Nick Raynsford hits out after sector’s muted response to condemnation in House of Commons
Construction is “in denial” over the growing scandal of blacklisting, industry champion Nick Raynsford MP has said.
Responding to last week’s parliamentary debate and a call from the Labour Party for a public apology and compensation for victims, only one major contractor - Carillion - commented, while the UK Contractors Group (UKCG) said blacklisting was a “historic” problem.
The CBI Construction Council, whose members include Cullum McAlpine, founding chairman of the now-defunct blacklisting organisation The Consulting Association (TCA) and Sir Robert McAlpine director, declined to comment beyond describing blacklisting as “illegal and unacceptable”.
Nick Raynsford, Labour MP and Construction Industry Council honorary vice chairman, said he believes blacklisting could still be continuing and blamed a “culture of denial” for the sector’s response.

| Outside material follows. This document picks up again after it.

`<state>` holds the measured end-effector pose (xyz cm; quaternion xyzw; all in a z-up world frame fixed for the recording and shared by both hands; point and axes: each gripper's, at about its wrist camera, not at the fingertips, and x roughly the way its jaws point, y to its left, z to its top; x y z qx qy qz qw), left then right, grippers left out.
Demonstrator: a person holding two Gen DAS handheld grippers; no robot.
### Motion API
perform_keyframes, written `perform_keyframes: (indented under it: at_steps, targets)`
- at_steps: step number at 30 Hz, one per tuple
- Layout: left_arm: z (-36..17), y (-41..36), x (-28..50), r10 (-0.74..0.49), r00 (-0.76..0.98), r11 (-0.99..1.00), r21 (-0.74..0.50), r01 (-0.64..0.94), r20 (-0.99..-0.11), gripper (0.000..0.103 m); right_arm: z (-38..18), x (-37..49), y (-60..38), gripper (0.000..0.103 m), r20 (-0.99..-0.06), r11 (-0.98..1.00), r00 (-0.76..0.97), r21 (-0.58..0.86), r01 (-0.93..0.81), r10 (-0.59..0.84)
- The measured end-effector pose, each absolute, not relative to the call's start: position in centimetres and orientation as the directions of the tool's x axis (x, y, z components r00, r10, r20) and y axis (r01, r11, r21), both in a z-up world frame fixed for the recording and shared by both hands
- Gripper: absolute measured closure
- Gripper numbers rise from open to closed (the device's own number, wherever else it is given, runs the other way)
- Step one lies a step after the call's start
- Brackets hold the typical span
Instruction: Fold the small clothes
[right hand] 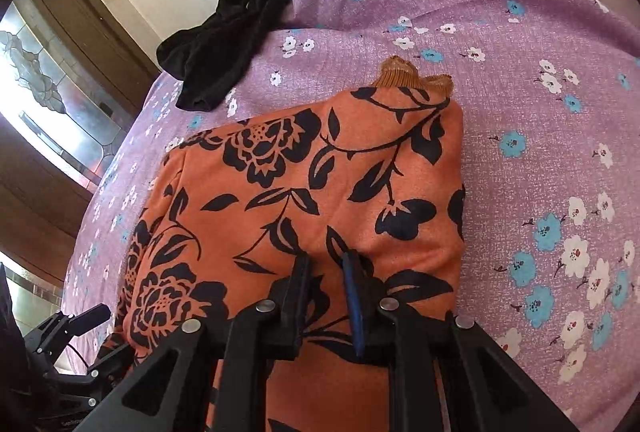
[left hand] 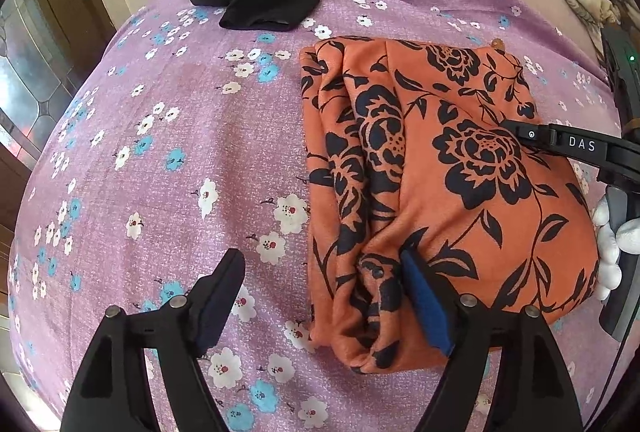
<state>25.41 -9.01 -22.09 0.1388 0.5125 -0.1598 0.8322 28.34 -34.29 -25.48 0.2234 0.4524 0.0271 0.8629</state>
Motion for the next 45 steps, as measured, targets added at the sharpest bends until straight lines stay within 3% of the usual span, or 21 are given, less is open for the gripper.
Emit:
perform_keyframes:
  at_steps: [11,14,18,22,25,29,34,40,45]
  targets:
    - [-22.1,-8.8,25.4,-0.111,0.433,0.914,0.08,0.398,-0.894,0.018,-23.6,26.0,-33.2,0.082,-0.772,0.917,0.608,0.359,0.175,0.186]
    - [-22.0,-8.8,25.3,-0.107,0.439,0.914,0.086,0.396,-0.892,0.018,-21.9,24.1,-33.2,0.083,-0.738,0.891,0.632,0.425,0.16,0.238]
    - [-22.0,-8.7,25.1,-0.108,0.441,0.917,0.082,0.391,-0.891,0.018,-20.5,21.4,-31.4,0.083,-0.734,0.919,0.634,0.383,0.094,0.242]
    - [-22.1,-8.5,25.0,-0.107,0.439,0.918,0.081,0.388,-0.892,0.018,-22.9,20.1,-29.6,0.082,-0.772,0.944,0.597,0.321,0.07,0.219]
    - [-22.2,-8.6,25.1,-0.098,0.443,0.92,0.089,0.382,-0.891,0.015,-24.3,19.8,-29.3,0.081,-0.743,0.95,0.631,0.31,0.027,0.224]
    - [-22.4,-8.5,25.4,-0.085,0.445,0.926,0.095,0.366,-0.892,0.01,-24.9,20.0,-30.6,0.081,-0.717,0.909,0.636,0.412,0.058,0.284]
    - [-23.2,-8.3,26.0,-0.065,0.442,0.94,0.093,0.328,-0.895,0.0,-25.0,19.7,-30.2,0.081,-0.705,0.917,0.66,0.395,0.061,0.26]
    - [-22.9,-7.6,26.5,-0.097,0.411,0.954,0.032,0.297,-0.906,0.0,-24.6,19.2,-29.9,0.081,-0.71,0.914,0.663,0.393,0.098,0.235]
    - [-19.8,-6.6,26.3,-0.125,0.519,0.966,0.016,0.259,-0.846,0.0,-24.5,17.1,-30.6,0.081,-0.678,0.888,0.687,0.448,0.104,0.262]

“There was universal condemnation in the Commons for these practices, which may still be going on,” he said.
“My gut instinct is that this is an ongoing matter and there is a common interest in looking into it because it seriously damages the industry’s reputation.
“It has tarnished the industry. In my view it is in everyone’s interests that the major contractors involved issue a full apology. It is also appropriate that they look seriously at [setting up] a compensation fund.”
A spokesperson for the UKCG – which represents many firms that used TCA - said its members “do not condone blacklisting”.
A spokesperson for Carillion welcomed the Commons debate, calling it an “important milestone” but declined to comment directly on Labour’s demand.
The spokesperson described the firm as “the only company to have apologised for its involvement with TCA” and said subsidiary Crown House ended its involvement six years before the practice became illegal in 2010.
Balfour Beatty and Skanska declined to comment. Sir Robert McAlpine also declined to comment, citing ongoing legal proceedings.